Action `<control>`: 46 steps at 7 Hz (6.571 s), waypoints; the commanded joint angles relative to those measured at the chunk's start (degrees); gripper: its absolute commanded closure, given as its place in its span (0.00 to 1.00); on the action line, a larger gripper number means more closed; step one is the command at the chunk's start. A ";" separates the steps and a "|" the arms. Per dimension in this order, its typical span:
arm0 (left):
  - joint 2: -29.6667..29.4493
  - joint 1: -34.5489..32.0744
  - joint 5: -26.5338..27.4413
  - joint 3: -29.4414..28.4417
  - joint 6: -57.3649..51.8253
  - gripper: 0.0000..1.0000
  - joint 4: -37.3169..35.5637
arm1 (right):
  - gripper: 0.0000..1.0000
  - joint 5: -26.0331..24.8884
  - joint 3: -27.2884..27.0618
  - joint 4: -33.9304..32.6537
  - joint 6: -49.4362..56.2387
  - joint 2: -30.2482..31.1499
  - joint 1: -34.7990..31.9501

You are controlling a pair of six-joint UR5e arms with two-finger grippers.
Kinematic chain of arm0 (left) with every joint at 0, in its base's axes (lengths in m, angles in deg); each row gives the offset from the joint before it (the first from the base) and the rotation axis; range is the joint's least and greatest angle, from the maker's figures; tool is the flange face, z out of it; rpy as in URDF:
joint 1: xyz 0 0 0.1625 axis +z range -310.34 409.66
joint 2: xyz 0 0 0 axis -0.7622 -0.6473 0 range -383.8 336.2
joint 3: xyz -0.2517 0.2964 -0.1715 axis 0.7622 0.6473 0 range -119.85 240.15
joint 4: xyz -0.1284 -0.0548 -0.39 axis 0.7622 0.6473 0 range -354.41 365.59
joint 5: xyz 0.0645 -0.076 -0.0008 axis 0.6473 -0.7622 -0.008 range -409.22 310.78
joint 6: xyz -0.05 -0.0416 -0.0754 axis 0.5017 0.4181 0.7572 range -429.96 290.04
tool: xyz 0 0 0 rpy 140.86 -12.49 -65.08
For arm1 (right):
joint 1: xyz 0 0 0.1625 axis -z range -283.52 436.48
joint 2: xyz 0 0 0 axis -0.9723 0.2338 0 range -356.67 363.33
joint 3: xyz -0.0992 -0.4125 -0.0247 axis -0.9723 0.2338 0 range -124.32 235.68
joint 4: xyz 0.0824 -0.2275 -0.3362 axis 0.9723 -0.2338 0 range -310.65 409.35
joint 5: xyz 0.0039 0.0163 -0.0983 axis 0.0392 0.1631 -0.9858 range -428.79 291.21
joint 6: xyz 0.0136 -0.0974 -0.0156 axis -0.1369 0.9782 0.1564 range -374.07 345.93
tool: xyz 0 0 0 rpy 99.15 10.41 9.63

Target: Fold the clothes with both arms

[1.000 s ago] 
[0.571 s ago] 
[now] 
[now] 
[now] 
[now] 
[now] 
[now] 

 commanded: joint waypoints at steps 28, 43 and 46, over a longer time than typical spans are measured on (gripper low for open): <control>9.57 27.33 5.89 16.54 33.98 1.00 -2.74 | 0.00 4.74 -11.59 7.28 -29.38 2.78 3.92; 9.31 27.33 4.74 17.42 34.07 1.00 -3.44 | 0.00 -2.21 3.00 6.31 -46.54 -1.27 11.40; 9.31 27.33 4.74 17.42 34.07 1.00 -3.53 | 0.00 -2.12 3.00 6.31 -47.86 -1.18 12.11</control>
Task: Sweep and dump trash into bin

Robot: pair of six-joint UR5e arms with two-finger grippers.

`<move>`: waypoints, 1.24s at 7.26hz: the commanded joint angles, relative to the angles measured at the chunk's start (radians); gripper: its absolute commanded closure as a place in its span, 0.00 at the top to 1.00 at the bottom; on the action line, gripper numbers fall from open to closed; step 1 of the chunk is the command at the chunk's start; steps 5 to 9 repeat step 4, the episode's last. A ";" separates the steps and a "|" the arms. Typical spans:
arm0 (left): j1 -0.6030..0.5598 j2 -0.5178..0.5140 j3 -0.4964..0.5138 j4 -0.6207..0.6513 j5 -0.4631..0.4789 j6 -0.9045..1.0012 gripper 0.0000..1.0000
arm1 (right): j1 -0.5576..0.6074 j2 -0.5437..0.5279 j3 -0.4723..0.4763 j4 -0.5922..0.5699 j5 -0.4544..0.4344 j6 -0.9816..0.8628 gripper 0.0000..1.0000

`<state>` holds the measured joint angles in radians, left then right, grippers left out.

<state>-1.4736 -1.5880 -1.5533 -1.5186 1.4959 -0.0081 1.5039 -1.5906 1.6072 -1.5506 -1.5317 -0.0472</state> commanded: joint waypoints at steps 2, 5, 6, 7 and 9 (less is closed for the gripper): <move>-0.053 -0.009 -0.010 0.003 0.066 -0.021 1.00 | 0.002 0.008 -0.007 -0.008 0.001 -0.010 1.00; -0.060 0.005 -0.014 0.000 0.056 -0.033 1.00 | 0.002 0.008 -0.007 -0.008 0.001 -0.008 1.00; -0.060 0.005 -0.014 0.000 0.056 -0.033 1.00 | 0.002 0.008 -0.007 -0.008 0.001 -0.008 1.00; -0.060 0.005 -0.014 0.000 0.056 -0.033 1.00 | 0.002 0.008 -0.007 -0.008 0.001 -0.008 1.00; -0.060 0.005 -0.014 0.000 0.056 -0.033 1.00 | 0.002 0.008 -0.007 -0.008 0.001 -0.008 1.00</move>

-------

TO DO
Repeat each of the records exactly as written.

EXERCISE RESULT
Action `<control>`: 46 steps at 7 Hz (6.571 s), waypoints; the commanded joint angles relative to those measured at the chunk's start (degrees); gripper: its absolute commanded closure, given as its place in its span (0.00 to 1.00); on the action line, a larger gripper number means more closed; step one is the command at the chunk's start. A ";" separates the steps and a "|" the arms. Per dimension in this order, its typical span:
arm0 (left):
  - joint 2: -29.6667..29.4493
  - joint 1: -34.5489..32.0744
  - joint 5: -26.5338..27.4413
  - joint 3: -29.4414..28.4417
  - joint 6: -57.3649..51.8253
  - gripper: 0.0000..1.0000
  - joint 4: -37.3169..35.5637
arm1 (right):
  - gripper: 0.0000..1.0000
  - joint 5: -26.0331..24.8884
  - joint 3: -27.2884..27.0618
  - joint 4: -33.9304..32.6537
  - joint 6: -49.4362..56.2387
  - joint 2: -30.2482..31.1499
  - joint 1: -34.7990..31.9501

You are controlling a pair of six-joint UR5e arms with two-finger grippers.
Kinematic chain of arm0 (left) with every joint at 0, in its base's axes (lengths in m, angles in deg); each row gives the offset from the joint before it (the first from the base) and the rotation axis; range is the joint's least and greatest angle, from the maker's figures; tool is the flange face, z out of it; rpy as in URDF:
joint 1: xyz 0 0 0.1625 axis +z range -310.34 409.66
joint 2: xyz 0 0 0 axis -0.7622 -0.6473 0 range -383.8 336.2
joint 3: xyz -0.2517 0.2964 -0.1715 axis 0.7622 0.6473 0 range -119.85 240.15
joint 4: xyz -0.1284 -0.0548 -0.39 axis 0.7622 0.6473 0 range -354.41 365.59
joint 5: xyz 0.0645 -0.076 -0.0008 axis 0.6473 -0.7622 -0.008 range -409.22 310.78
joint 6: xyz -0.05 -0.0416 -0.0754 axis 0.5017 0.4181 0.7572 range -429.96 290.04
tool: xyz 0 0 0 rpy 140.86 -12.49 -65.08
For arm1 (right):
joint 1: xyz 0 0 0.1625 axis -z range -283.52 436.48
joint 2: xyz 0 0 0 axis -0.9723 0.2338 0 range -356.67 363.33
joint 3: xyz -0.0992 -0.4125 -0.0247 axis -0.9723 0.2338 0 range -124.32 235.68
joint 4: xyz 0.0824 -0.2275 -0.3362 axis 0.9723 -0.2338 0 range -310.65 409.35
joint 5: xyz 0.0039 0.0163 -0.0983 axis 0.0392 0.1631 -0.9858 range -428.79 291.21
joint 6: xyz 0.0136 -0.0974 -0.0156 axis -0.1369 0.9782 0.1564 range -374.07 345.93
tool: xyz 0 0 0 rpy 99.15 10.41 9.63

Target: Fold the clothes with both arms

[1.000 s ago] 
[0.571 s ago] 
[now] 
[now] 
[now] 
[now] 
[now] 
[now] 

 commanded: joint waypoints at steps 28, 43 and 46, over a longer time than typical spans are measured on (gripper low for open): <control>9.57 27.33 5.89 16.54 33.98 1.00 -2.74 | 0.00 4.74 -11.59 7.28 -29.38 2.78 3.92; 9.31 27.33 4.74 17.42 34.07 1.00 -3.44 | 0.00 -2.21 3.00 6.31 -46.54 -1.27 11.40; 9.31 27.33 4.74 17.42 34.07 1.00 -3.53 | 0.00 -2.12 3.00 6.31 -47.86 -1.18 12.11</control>
Task: Sweep and dump trash into bin

Robot: pair of six-joint UR5e arms with two-finger grippers.

`<move>`: waypoints, 1.24s at 7.26hz: the commanded joint angles, relative to the angles measured at the chunk's start (radians); gripper: its absolute commanded closure as a place in its span, 0.00 at the top to 1.00 at the bottom; on the action line, gripper numbers fall from open to closed; step 1 of the chunk is the command at the chunk's start; steps 5 to 9 repeat step 4, the episode's last. A ";" separates the steps and a "|" the arms. Typical spans:
arm0 (left): j1 -0.6030..0.5598 j2 -0.5178..0.5140 j3 -0.4964..0.5138 j4 -0.6207..0.6513 j5 -0.4631..0.4789 j6 -0.9045..1.0012 gripper 0.0000..1.0000
arm1 (right): j1 -0.5576..0.6074 j2 -0.5437..0.5279 j3 -0.4723..0.4763 j4 -0.5922..0.5699 j5 -0.4544..0.4344 j6 -0.9816..0.8628 gripper 0.0000..1.0000

`<state>` holds the measured joint angles in radians, left then right, grippers left out.

<state>-1.4736 -1.5880 -1.5533 -1.5186 1.4959 -0.0081 1.5039 -1.5906 1.6072 -1.5506 -1.5317 -0.0472</state> commanded: joint waypoints at steps 2, 5, 6, 7 and 9 (less is closed for the gripper): <move>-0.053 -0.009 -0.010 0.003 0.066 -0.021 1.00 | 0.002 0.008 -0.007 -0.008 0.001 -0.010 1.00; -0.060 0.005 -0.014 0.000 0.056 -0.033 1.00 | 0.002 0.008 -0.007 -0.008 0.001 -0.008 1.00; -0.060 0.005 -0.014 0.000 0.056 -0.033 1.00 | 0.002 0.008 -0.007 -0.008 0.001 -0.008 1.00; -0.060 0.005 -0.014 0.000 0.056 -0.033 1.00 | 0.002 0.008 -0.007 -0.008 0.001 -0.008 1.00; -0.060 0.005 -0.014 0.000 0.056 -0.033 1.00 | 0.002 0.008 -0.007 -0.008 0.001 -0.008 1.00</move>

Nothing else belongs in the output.